• [Task details]
Each line of the material that mentions the word "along" is to be copied.

======== Provided information ========

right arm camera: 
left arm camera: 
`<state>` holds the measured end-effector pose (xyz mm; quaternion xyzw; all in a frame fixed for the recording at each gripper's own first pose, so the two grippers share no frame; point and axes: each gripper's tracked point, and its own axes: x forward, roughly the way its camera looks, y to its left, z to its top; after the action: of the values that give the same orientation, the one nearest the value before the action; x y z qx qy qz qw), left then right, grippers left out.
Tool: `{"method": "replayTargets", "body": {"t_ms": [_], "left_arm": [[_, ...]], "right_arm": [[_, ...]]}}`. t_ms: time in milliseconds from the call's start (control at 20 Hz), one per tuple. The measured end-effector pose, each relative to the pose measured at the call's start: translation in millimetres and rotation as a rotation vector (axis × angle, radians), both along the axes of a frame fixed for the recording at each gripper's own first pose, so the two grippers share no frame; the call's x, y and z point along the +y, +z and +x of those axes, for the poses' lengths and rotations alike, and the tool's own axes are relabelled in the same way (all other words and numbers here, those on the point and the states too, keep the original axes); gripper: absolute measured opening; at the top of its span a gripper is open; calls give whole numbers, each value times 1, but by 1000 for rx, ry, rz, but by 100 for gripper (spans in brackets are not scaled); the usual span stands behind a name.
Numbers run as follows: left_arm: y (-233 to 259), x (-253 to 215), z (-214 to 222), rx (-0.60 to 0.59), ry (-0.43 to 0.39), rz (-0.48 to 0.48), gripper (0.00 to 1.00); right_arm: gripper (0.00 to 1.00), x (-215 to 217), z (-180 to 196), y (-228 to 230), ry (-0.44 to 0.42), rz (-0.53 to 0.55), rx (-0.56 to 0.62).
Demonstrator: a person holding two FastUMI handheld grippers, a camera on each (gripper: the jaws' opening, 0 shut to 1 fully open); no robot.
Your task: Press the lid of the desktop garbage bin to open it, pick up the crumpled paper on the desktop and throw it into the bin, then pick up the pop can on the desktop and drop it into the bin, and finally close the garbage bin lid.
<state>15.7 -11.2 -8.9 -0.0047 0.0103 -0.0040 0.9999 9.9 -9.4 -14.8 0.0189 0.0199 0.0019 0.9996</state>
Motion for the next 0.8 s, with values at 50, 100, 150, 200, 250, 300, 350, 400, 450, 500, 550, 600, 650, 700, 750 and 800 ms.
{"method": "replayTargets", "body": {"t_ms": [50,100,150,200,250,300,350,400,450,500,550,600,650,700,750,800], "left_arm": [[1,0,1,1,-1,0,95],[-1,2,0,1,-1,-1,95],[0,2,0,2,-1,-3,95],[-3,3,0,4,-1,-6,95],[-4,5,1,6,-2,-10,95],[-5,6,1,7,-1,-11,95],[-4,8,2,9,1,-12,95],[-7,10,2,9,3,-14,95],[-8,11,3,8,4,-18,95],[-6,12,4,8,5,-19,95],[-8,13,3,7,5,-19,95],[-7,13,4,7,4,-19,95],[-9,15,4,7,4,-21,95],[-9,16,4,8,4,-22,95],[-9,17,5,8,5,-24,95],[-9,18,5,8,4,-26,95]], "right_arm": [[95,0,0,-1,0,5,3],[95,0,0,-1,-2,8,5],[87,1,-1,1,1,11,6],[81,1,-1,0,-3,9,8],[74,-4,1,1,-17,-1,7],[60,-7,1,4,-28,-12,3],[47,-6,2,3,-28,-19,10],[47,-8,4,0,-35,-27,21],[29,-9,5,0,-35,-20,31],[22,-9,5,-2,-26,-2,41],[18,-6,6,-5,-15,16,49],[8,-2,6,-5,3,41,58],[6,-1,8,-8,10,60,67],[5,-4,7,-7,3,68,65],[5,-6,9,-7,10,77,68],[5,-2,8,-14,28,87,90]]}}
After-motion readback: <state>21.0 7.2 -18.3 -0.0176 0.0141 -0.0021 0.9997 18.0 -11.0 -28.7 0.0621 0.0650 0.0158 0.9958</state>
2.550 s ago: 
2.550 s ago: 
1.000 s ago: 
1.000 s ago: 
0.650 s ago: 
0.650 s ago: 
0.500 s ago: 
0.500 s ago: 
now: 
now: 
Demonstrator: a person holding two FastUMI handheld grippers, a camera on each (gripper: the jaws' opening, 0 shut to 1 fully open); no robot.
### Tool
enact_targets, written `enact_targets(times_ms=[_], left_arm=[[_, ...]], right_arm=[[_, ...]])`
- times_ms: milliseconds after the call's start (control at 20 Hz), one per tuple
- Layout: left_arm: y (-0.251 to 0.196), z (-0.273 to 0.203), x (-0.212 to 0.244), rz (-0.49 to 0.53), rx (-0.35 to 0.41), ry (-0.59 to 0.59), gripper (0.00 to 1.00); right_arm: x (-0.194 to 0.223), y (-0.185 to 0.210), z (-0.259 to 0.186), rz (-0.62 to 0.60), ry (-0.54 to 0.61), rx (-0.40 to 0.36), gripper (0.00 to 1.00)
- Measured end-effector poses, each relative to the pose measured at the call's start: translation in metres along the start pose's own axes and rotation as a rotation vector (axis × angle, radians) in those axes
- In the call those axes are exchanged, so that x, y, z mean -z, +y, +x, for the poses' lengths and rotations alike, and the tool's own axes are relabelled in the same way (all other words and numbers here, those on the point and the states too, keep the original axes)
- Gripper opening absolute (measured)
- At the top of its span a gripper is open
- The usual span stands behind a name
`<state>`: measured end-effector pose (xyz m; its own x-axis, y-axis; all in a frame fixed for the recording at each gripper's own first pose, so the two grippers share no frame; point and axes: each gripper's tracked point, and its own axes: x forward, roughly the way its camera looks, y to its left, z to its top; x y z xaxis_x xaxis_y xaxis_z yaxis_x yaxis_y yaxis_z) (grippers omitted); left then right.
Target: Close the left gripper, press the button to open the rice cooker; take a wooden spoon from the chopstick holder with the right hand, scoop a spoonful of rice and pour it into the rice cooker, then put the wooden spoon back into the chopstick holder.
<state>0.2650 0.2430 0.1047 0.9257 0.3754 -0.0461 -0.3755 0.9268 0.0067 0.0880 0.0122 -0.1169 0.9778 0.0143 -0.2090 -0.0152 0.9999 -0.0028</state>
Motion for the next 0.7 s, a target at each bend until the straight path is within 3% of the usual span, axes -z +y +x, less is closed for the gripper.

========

• [Your solution]
Tool: `{"method": "replayTargets", "body": {"t_ms": [_], "left_arm": [[_, ...]], "right_arm": [[_, ...]]}}`. t_ms: time in milliseconds from the call's start (control at 20 Hz), one per tuple. The measured end-effector pose, each relative to the pose measured at the call's start: translation in millimetres and rotation as a rotation vector (axis × angle, radians), both along the axes of a frame fixed for the recording at each gripper's own first pose, so the two grippers share no frame; the call's x, y and z point along the +y, +z and +x of those axes, for the poses' lengths and rotations alike, and the tool's own axes are relabelled in the same way (all other words and numbers here, those on the point and the states too, keep the original axes); gripper: absolute measured opening; at the top of its span a gripper is open; calls give whole numbers, each value times 1, but by 1000 for rx, ry, rz, but by 100 for gripper (spans in brackets are not scaled); the usual span stands behind a name.
- Measured end-effector poses, each relative to the pose measured at the call's start: translation in metres along the start pose's own axes and rotation as a rotation vector (axis × angle, radians) in those axes

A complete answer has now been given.